Sus amigos llegaban por el extremo opuesto de la plaza, se levantó y se acercó a ellos; mientras miraba a través de la lente. Su mente comenzó a elaborar una teoría, una que obviamente no era suya, algo que había estudiado o al menos leído en filosofía cuando estaba en el instituto y que parecía no había llegado a comprender hasta aquel momento. Al menos así lo creía – Así, si la realidad se deforma tan fácilmente, no existe… O bueno, no es que no exista sino que tan sólo vemos una pequeña parte. Cada uno, se podría decir, miramos a la misma realidad pero lo que vemos es diferente, está condicionado por el “cristal” con el que miramos, sea este impuesto o consentido. Qué simple y que complejo. Y es más, diría que triste, ya que nos perdemos la mayor parte de lo que es la realidad sujeta a nuestra mirada subjetiva, nuestra vista acondicionada por filtros que nos la hacen llegar diferente, acomodada y puede que en definitiva acondicionada a nuestra mente. Tal vez en un futuro seamos capaces de ver el todo por encima de nuestros propios cristales y conocer íntegra y al 100% la realidad.
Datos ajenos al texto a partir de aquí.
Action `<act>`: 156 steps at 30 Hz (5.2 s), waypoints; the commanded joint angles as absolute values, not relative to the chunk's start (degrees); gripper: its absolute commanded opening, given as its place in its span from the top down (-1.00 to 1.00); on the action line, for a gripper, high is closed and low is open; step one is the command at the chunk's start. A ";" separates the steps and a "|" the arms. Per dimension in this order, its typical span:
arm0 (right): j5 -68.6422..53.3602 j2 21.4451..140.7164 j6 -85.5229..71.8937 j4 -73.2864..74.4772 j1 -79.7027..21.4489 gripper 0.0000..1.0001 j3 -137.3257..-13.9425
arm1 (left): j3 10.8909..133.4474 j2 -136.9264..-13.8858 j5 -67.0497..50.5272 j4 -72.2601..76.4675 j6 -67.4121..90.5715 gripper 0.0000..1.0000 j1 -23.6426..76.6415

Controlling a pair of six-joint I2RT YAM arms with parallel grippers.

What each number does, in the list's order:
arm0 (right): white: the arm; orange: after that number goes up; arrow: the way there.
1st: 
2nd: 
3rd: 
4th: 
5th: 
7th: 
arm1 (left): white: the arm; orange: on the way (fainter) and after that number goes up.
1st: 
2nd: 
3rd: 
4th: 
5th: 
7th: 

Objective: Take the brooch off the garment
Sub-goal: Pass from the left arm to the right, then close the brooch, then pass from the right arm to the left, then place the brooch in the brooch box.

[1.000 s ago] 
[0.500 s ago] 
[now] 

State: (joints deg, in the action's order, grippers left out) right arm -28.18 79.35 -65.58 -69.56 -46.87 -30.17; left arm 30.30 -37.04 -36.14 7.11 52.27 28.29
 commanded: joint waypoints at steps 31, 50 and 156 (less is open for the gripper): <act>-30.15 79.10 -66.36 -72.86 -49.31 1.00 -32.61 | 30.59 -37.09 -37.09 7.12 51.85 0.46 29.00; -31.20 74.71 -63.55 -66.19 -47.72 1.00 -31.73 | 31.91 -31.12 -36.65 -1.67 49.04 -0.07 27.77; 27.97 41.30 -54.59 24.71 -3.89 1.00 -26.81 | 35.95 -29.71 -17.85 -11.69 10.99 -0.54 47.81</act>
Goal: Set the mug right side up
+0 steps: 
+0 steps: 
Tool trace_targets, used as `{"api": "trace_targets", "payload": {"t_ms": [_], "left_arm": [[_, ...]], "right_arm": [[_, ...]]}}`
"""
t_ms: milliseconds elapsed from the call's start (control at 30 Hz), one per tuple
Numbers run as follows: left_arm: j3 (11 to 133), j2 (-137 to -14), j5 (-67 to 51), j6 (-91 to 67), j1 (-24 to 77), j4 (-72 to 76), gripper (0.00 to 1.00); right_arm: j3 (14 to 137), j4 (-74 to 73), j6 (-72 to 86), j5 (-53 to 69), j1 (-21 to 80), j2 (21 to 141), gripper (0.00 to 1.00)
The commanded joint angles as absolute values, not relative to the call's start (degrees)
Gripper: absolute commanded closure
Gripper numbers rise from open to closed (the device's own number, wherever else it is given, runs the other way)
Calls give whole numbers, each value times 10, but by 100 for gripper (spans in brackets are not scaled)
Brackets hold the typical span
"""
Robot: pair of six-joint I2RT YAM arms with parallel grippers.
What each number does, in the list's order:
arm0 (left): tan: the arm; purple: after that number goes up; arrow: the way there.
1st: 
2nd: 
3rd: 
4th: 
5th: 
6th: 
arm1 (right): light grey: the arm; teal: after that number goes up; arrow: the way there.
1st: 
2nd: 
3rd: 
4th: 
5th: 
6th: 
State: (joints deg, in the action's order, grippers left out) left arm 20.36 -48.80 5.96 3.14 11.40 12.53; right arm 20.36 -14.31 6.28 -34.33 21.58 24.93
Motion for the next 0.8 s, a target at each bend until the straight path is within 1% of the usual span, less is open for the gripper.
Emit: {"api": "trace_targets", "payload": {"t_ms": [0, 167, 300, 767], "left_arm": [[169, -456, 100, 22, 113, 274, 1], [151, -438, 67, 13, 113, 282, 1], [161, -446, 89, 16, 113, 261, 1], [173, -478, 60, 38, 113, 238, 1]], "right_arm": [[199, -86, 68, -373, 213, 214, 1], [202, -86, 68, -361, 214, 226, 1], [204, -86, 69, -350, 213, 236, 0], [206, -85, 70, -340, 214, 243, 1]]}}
La pelota rodó hasta sus pies propulsada por una patada de sus amigos. Con un poco de esfuerzo (hacía muchísimo que no jugaba y por lo tanto no estaba lo que podía decirse fino) consiguió detenerla y echarla de nuevo más o menos recta. Mientras el balón se alejaba de sus pies retomó, aunque en un segundo plano sus reflexiones. No pudo dejar de pensar cómo sería ver aquel objeto rodante desde otros ojos, con otras lentes, en definitiva con otros cristales –… Cuántos más mejor – Pensó.